Let $R_n = \underbrace{11\ldots1}_{n}$. Prove that if $(n, m) = 1$, then $(R_n, R_m) = 1$.

Question

Let $R_n = \underbrace{11\ldots1}_{n}$.

1) Prove that if $n \mid m$, then $R_n \mid R_m$.

2) Prove that if $(n, m) = 1$, then $(R_n, R_m) = 1$.

I have solved only the first task:

$$m = nk \Rightarrow R_m = \underbrace{11\ldots1}_{nk}\\ R_m = R_n \cdot \underbrace{1\underbrace{00\ldots0}_{n-1}1\underbrace{00\ldots0}_{n-1}1 \ldots 1\underbrace{00\ldots0}_{n-1}1}_{k \mbox{ of } 1}$$

Using the sum of geometric progressions, we can write that $R_n = \frac{10^n-1}{9}$. But I don't know how to continue the second task. Can you help me solve it?
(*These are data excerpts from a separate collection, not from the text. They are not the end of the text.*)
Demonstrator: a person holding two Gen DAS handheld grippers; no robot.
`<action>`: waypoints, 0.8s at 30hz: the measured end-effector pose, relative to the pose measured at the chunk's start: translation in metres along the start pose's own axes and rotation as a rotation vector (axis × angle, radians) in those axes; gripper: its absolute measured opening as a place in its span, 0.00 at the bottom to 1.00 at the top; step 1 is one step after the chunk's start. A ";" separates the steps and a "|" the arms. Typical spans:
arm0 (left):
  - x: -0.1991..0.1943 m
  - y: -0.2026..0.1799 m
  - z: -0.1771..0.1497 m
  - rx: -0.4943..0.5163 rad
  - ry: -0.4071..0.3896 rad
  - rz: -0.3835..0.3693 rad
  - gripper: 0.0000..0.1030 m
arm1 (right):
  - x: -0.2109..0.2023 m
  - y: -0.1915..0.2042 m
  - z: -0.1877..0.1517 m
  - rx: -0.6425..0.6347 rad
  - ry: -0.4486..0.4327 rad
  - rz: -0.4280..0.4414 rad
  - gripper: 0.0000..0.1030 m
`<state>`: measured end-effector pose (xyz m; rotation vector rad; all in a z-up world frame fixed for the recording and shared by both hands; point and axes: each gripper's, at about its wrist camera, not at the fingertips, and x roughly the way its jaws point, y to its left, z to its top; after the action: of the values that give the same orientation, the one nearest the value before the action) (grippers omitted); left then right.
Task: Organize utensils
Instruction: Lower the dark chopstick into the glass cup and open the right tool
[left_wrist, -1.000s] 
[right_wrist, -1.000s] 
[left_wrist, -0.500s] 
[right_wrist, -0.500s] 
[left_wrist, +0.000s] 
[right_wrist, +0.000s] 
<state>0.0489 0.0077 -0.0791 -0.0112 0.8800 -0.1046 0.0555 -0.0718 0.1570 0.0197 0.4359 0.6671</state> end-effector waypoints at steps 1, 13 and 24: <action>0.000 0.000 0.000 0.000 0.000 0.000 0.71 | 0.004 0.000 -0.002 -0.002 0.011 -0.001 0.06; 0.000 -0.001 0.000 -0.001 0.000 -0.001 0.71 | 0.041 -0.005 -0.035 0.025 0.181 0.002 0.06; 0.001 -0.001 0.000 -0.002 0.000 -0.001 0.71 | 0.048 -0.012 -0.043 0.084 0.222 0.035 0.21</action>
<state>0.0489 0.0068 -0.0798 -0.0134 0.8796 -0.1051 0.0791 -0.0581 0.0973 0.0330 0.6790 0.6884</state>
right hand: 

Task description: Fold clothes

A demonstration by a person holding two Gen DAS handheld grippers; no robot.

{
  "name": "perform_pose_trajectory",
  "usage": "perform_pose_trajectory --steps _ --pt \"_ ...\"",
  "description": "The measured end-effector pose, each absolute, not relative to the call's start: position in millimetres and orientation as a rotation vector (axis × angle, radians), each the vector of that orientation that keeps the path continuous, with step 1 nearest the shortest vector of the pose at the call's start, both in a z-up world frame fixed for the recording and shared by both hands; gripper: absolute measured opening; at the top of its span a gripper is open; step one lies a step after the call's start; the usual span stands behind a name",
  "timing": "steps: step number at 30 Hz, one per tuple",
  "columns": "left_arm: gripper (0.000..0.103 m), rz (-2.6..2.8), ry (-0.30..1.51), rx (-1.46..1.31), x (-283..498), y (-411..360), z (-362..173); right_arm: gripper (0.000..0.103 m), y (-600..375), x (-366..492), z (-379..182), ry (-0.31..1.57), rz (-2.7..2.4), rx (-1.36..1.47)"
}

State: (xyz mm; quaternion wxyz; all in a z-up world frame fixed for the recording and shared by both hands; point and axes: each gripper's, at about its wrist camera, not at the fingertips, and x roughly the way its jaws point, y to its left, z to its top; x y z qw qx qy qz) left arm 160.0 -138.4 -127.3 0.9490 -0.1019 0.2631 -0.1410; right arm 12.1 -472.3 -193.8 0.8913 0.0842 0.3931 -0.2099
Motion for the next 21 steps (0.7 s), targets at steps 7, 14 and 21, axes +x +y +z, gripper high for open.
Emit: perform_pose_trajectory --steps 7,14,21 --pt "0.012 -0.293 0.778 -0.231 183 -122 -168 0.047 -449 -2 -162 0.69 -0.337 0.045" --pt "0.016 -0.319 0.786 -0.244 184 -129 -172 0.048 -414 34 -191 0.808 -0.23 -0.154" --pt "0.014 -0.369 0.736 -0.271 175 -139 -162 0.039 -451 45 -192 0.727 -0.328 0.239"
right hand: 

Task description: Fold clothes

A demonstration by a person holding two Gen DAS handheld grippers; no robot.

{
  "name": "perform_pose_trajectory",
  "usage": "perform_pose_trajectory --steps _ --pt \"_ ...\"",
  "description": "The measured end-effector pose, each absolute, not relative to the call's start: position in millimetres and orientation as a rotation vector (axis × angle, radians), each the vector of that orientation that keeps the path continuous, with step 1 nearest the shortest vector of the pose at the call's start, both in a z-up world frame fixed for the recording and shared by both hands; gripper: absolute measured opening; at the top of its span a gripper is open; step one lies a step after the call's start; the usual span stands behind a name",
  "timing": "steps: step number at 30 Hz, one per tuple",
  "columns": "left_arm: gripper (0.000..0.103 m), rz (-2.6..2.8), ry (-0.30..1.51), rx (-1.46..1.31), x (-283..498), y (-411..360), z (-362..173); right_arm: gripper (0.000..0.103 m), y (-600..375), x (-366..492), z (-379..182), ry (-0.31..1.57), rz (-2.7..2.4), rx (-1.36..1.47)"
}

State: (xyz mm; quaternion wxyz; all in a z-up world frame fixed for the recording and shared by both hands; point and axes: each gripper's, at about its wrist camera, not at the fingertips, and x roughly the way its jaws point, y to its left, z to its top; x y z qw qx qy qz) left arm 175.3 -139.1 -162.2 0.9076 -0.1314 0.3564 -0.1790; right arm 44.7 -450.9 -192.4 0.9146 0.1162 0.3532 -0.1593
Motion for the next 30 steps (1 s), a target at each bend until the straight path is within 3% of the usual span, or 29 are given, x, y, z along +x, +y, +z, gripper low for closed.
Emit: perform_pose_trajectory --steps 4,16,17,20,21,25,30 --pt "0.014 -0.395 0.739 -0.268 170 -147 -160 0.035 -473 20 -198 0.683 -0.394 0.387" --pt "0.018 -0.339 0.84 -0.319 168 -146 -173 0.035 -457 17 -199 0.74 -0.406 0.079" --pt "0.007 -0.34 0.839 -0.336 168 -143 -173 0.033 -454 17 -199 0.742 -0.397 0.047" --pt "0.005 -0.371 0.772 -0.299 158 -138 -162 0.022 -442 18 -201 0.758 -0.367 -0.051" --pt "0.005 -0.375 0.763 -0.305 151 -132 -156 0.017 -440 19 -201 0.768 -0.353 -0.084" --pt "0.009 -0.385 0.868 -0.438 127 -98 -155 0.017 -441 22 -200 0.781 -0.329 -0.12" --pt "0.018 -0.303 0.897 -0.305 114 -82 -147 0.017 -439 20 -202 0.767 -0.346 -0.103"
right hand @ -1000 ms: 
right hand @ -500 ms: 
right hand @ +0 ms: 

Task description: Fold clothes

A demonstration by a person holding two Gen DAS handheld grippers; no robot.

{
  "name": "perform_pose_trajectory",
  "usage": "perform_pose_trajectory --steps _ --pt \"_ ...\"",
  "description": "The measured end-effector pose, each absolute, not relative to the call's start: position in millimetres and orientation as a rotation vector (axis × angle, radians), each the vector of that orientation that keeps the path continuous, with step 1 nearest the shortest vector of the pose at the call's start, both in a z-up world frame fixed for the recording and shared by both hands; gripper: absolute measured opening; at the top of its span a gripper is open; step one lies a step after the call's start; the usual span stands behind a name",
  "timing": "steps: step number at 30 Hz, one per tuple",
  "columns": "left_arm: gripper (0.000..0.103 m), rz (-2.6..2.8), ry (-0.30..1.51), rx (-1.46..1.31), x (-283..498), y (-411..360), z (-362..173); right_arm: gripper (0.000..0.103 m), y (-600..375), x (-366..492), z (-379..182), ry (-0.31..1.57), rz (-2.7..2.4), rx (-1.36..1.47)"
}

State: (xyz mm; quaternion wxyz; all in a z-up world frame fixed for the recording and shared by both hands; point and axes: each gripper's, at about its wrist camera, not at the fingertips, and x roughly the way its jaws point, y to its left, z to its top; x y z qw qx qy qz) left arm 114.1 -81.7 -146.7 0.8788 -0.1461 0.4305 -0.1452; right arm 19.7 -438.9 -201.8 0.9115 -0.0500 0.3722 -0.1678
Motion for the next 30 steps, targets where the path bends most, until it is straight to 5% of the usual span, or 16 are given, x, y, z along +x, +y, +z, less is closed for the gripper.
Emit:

Thanks!

Answer 1

1) Write $m=nk$ then $$10^m-1 =10^{nk}-1 = (10^n-1)\Big((10^n)^{k-1}+...+10^n+1\Big)$$ so $$10^n-1\mid 10^m-1\implies R_n\mid R_m$$

Hint for 2):

Use the fact that $$\gcd(a^n-1,a^m-1)= a^{\gcd (m,n)}-1$$

Answer 2

Let $d\mid m$ and $d\mid n,$ so that $m=dj$ and $n=dk$ for some positive integers $j,k.$ Now, note that, for example, $$R_m=\frac{10^{dj}-1}9=\frac{\left(10^d\right)^j-1^j}9=\frac{10^d-1}9\cdot\sum_{i=0}^{j-1}\left(10^d\right)^i=R_d\cdot\sum_{i=0}^{j-1}\left(10^d\right)^i,$$ so that $R_d\mid R_m,$ and likewise, $R_d\mid R_n.$ (Incidentally, this is a more rigorous way to prove your first claim.) In particular, this holds true when $d=\gcd(m,n).$ On the other hand, we can show that if $d\mid R_m$ and $d\mid R_n,$ then $d\mid R_{\gcd(m,n)},$ so that $$R_{\gcd(m,n)}=\gcd\left(R_m,R_n\right).$$ What can we then conclude?

Answer 3

Let $\gcd(R_n, R_m) = d$.

So $\gcd(R_n,R_m) = \gcd(\frac{10^n-1}9, \frac {10^m-1}9) =\frac 19\gcd(10^n-1, 10^m - 1)$

and

$\gcd(10^n-1, 10^m - 1)=\gcd(10^n-1, (10^m-1)-(10^n-1)) $

$= \gcd(10^n-1, 10^m - 10^n) = $

$\gcd(10^n-1, 10^{\min(n,m)}(10^{\max(n,m)-\min(n,m)} -1))$

which, as $\gcd(10^k, 10^n-1) = 1$ for all $k$, must be equal to $\gcd(10^n-1, 10^v- 1)$ where $v=\max(n,m)-\min(n,m)$.

And that's it, really...

By induction we can replicate Euclid's algorithm to get $k*n + j*m = \gcd(n,m)$ to show that $\gcd(10^n-1, 10^m-1) = 10^{\gcd(n,m)}-1$ and as $\gcd(n,m) = 1$ then $\gcd(10^n -1 , 10^m - 1) = 10^1 - 1 = 9$.

And $\gcd(R_n,R_m) = $

$\gcd(\frac{10^n-1}9, \frac {10^m-1}9) = $

$\frac 19\gcd(10^n-1, 10^m - 1)= 1$.